* **Data**:
★ ★ ★ ★ ★ ★ ★

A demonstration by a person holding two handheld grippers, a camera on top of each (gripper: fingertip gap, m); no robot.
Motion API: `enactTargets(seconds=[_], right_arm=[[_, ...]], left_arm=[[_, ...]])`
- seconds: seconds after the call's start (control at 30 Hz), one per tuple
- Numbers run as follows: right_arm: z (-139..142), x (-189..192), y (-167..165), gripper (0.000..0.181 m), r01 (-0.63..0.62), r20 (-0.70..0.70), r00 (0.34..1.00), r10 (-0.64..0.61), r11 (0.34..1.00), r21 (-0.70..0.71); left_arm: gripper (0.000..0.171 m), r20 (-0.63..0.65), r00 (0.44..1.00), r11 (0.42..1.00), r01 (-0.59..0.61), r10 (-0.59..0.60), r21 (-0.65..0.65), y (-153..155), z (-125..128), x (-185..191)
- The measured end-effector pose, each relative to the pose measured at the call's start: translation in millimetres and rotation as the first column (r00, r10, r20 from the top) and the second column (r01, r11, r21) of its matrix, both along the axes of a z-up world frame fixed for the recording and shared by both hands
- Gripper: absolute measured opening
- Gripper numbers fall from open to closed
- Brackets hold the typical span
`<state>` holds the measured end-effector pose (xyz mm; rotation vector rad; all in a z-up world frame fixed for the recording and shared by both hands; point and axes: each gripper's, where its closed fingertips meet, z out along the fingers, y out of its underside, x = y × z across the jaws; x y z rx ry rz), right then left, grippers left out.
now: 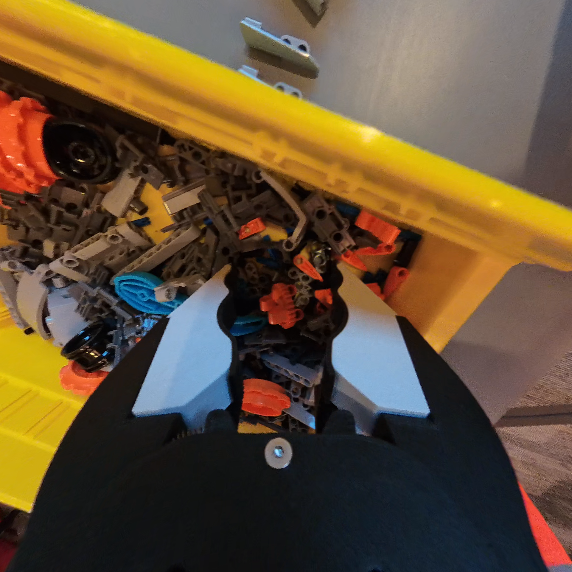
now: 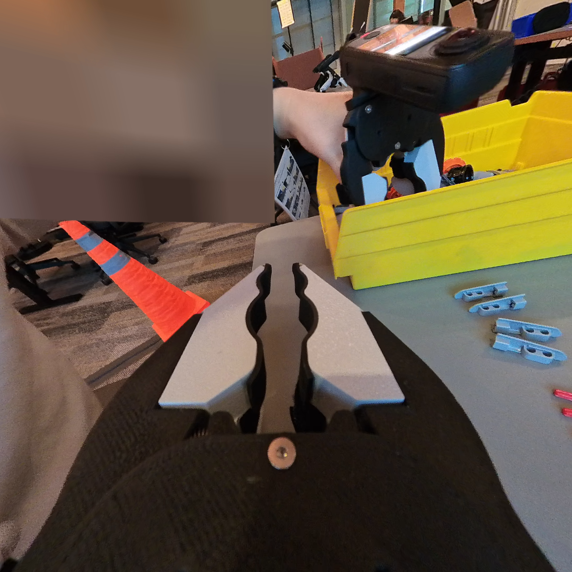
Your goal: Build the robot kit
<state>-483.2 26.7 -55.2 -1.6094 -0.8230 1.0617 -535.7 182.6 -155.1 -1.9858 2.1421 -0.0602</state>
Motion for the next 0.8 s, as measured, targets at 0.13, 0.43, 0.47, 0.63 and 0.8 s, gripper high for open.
enactTargets(seconds=[0.13,0.43,0.47,0.63,0.8], right_arm=[[2,1,2,0.013,0.002,-0.031,1.0,-0.003,1.0,-0.026],[5,-4,-1,0.013,-0.013,-0.044,0.999,0.011,0.999,-0.041],[4,-4,0,0.013,-0.013,-0.041,0.999,0.011,0.999,-0.049],[3,1,6,0.013,-0.004,-0.083,0.997,-0.006,0.994,-0.111],[4,3,9,0.013,-0.001,-0.109,0.994,-0.016,0.989,-0.147]], left_arm=[[0.032,0.0,0.999,0.999,-0.038,0.038,-0.005,14,1,-6],[0.0,0.012,0.994,0.993,-0.106,0.105,0.055,49,2,-15],[0.0,0.014,0.993,0.992,-0.114,0.114,0.048,50,1,-15],[0.021,0.027,0.988,0.988,-0.153,0.152,0.023,46,12,-15],[0.061,0.138,0.982,0.989,-0.121,0.131,-0.081,20,31,-14]])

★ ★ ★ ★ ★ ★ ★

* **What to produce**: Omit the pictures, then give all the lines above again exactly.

* **Solution below**:
A demonstration by a person holding two handheld grippers, a camera on top of each (gripper: fingertip gap, m); no robot.
Motion API: `enactTargets(seconds=[_], right_arm=[[_, ...]], left_arm=[[_, ...]])`
- seconds: seconds after the call's start (control at 30 Hz), one per tuple
- Numbers run as follows: right_arm: z (-139..142), x (-189..192), y (-167..165), gripper (0.000..0.181 m), r01 (-0.63..0.62), r20 (-0.70..0.70), r00 (0.34..1.00), r10 (-0.64..0.61), r11 (0.34..1.00), r21 (-0.70..0.71); left_arm: gripper (0.000..0.171 m), r20 (-0.63..0.65), r00 (0.44..1.00), r11 (0.42..1.00), r01 (-0.59..0.61), r10 (-0.59..0.60), r21 (-0.65..0.65), y (-153..155), z (-125..128), x (-185..191)
- The measured end-effector pose, each relative to the pose measured at the call's start: translation in millimetres and rotation as the first column (r00, r10, r20 from the top) and the second column (r01, r11, r21) of its matrix, both along the axes of a z-up world frame fixed for the recording and shared by both hands
- Gripper: absolute measured opening
- Gripper numbers fall from open to closed
- Brackets hold the typical span
`<state>` holds the measured end-effector pose (xyz mm; rotation vector rad; all in a z-up world frame fixed for the recording and shared by both hands; point and axes: each gripper's, where its closed fingertips meet, z out along the fingers, y out of its underside, x = y × z across the jaws; x y z rx ry rz), right then left, grippers left out.
now: 
now: 
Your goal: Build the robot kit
<state>-483.2 26.7 -55.2 -1.6094 -0.8230 1.0617 -535.7 182.6 -155.1 -1.9858 2.1421 -0.0602</state>
Motion for the next 0.8 s, as measured, targets at 0.13, 0.43, 0.47, 0.63 and 0.8 s, gripper high for open.
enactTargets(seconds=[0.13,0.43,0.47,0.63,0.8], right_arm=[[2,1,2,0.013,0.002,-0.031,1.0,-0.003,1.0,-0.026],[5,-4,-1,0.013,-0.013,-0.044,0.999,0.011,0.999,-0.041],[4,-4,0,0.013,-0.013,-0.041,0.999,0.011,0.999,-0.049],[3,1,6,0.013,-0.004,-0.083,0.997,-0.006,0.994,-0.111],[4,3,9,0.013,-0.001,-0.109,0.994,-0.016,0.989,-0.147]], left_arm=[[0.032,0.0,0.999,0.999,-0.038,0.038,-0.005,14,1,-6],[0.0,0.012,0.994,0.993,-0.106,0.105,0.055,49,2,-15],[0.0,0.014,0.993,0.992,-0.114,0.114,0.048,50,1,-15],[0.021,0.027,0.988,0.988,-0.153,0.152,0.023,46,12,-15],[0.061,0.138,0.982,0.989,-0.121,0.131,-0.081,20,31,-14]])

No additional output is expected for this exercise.